Attention at Constant Cost per Token via Symmetry-Aware Taylor Approximation

>>fheins+(OP)
I skimmed the paper, and I think I completely lost the plot.

Sections 2.1 through 2.4 talk about the decomposing the per-token-pair attention (key vector from the ith token with query vector from the jth token, where, in inference, the jth token is the one being sampled) into an approximation that is only mildly outrageously exponential in size compared to the original exponential-of-a-dot product. And they get something that's a polynomial (in the mathematical sense -- you're literally evaluating a polynomial) and has a size that's manageable at 4th order.

Okay, great, they took something simple and made it bigger and nastier but less transcendental without losing too much precision. (As far as I know, there is really nothing special about the exp in attention in the first place, so trying to approximate it well seems mostly useful insofar as it will keep existing models working.)

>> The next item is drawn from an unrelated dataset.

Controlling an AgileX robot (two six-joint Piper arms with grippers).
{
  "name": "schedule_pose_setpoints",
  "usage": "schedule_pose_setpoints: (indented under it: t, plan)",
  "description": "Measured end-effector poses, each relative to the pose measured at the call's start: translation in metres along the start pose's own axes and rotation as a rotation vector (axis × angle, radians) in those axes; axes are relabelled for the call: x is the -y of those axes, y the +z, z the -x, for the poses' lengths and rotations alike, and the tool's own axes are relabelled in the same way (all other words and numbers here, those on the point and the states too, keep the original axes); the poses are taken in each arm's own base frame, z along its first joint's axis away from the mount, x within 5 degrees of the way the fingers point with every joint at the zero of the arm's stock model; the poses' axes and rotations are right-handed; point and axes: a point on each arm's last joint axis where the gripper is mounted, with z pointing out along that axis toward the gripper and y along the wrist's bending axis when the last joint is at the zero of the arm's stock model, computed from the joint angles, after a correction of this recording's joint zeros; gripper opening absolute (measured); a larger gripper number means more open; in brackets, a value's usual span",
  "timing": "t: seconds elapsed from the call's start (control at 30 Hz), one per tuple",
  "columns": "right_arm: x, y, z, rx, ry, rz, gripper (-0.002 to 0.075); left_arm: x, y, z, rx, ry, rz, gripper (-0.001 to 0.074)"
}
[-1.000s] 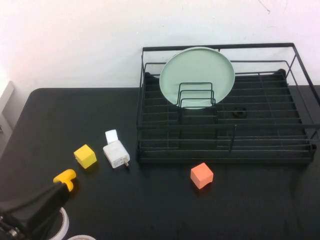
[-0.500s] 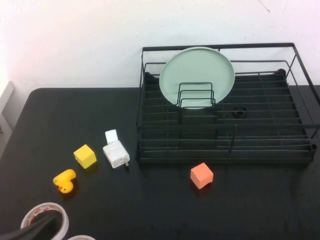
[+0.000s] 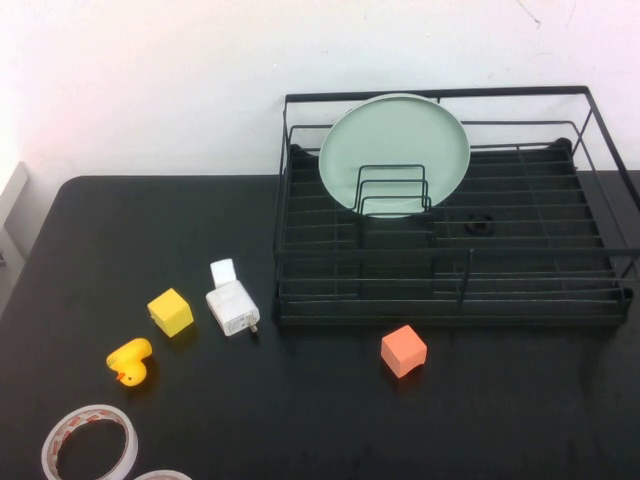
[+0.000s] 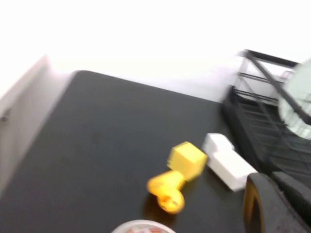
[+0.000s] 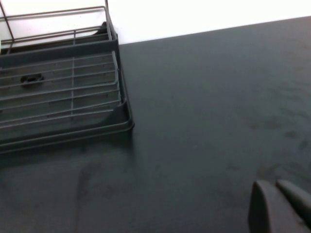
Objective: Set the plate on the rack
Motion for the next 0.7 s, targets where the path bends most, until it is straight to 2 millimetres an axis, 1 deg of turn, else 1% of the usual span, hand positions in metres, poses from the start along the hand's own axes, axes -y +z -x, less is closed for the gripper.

But the reason that attention is quadratic is that each token gets evaluated with respect to each other token. They haven't changed this at all. Section 2.5 seems like it's deferring this to an appendix. Section 2.6 gives the hidden state size per token, which, on first read, is strictly larger than the hidden state in normal attention (in normal attention it's d_v * d_k -- I'm not sure where their +1 comes from).

So what did the paper gain? Is there some detail that I missed or that the paper completely glossed over that explains why there is any gain of efficiency at all?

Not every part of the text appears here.